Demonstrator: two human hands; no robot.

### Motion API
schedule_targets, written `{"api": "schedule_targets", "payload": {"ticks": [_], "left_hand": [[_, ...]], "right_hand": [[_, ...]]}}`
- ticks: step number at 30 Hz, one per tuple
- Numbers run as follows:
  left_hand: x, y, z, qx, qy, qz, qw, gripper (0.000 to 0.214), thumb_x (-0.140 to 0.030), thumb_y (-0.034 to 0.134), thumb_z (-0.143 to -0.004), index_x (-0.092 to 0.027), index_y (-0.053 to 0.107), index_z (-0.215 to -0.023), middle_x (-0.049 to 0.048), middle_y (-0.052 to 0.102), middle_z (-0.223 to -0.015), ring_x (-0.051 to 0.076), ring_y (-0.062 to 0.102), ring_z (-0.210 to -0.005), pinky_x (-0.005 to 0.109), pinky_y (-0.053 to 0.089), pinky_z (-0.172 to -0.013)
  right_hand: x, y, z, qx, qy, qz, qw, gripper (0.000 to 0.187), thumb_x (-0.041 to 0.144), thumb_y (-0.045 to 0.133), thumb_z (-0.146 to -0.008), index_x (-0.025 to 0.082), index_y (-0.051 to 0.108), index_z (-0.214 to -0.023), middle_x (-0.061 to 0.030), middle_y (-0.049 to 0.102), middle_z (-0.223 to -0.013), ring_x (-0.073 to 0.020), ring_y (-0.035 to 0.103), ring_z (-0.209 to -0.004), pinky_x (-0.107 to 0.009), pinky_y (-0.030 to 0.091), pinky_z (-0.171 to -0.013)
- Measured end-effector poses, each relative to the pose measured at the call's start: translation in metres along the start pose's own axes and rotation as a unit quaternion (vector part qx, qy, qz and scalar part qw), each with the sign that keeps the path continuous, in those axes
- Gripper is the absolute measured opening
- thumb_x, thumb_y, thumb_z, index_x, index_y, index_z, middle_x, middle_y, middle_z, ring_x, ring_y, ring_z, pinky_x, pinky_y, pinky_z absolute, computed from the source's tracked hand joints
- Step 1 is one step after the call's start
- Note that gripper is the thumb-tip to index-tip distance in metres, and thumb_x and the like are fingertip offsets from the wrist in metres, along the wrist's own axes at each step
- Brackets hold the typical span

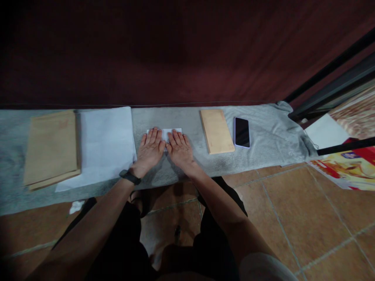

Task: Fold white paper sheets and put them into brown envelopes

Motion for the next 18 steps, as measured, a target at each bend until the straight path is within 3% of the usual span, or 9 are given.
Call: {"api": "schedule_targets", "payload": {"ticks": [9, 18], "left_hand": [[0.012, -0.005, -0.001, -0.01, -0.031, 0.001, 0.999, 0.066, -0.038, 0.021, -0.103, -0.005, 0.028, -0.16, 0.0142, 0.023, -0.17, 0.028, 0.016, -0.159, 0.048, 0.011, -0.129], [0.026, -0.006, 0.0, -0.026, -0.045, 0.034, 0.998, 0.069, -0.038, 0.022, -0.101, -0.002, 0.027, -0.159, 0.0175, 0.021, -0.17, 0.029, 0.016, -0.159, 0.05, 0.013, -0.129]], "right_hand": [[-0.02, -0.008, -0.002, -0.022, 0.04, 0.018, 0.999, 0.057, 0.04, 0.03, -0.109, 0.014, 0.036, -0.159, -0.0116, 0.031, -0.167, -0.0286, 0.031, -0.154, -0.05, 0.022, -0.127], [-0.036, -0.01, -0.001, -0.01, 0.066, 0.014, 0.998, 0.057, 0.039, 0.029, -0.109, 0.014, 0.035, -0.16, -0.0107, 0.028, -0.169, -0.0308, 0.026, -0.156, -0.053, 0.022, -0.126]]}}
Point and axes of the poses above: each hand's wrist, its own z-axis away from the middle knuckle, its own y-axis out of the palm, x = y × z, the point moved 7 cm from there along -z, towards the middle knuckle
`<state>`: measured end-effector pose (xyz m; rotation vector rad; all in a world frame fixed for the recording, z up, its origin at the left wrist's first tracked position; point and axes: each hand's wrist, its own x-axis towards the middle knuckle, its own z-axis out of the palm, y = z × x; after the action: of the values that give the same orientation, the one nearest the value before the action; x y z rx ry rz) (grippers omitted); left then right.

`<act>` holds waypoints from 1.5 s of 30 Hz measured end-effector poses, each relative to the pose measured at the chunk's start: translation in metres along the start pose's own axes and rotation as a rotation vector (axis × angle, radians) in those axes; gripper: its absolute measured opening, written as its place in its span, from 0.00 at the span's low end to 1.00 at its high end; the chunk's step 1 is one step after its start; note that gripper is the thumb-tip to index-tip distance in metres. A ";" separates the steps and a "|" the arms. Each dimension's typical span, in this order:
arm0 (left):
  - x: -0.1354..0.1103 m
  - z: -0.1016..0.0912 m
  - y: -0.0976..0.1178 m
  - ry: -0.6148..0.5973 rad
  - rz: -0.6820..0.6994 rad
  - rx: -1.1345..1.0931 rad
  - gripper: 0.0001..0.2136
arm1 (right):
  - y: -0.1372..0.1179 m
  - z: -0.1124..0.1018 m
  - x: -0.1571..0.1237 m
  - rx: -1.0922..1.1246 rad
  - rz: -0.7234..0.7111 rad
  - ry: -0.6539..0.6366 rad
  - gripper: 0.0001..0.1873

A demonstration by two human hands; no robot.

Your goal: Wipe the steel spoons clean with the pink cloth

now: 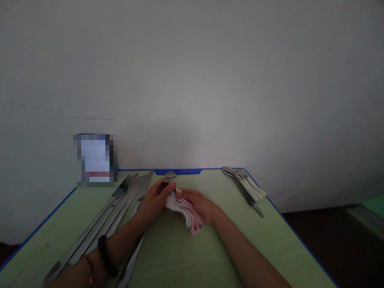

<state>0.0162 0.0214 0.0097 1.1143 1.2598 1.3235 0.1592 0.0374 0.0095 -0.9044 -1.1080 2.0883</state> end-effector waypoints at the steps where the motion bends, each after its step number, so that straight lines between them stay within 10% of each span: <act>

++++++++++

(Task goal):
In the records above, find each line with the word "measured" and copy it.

(Response area):
- Measured end-effector poses, each relative to the pose measured at the call's start: translation in metres along the start pose's own axes and rotation as a unit quaternion (vector part qx, qy, qz and scalar part qw), each with the sign that keeps the path continuous, in those axes
- Gripper is the absolute measured opening
Motion for the next 18 steps, as measured, a target at each bend until the straight path is within 3% of the usual span, or 9 are given.
`<state>`: measured end-effector pose (xyz m; rotation vector rad; all in a world frame fixed for the recording, z up, its origin at the left wrist's first tracked position; point and axes: each hand's wrist, its own x-axis towards the middle knuckle, its own z-axis out of the palm, y = z × x; after the action: of the values that give the same orientation, the one nearest the value before the action; x y z rx ry rz) (grippers omitted); left then right.
`<act>` holds waypoints from 1.5 s of 30 Hz measured end-effector poses, each relative to the pose measured at the chunk's start: translation in metres along the start pose's own axes and rotation as a rotation vector (axis × angle, radians) in those axes; gripper: its absolute measured opening, written as its place in its span, from 0.00 at the span's low end to 1.00 at its high end; the chunk's step 1 is one step after its start; note that gripper is the thumb-tip to index-tip distance in metres. A ";" separates the steps and a "|" the arms. Each dimension's typical span, in this order:

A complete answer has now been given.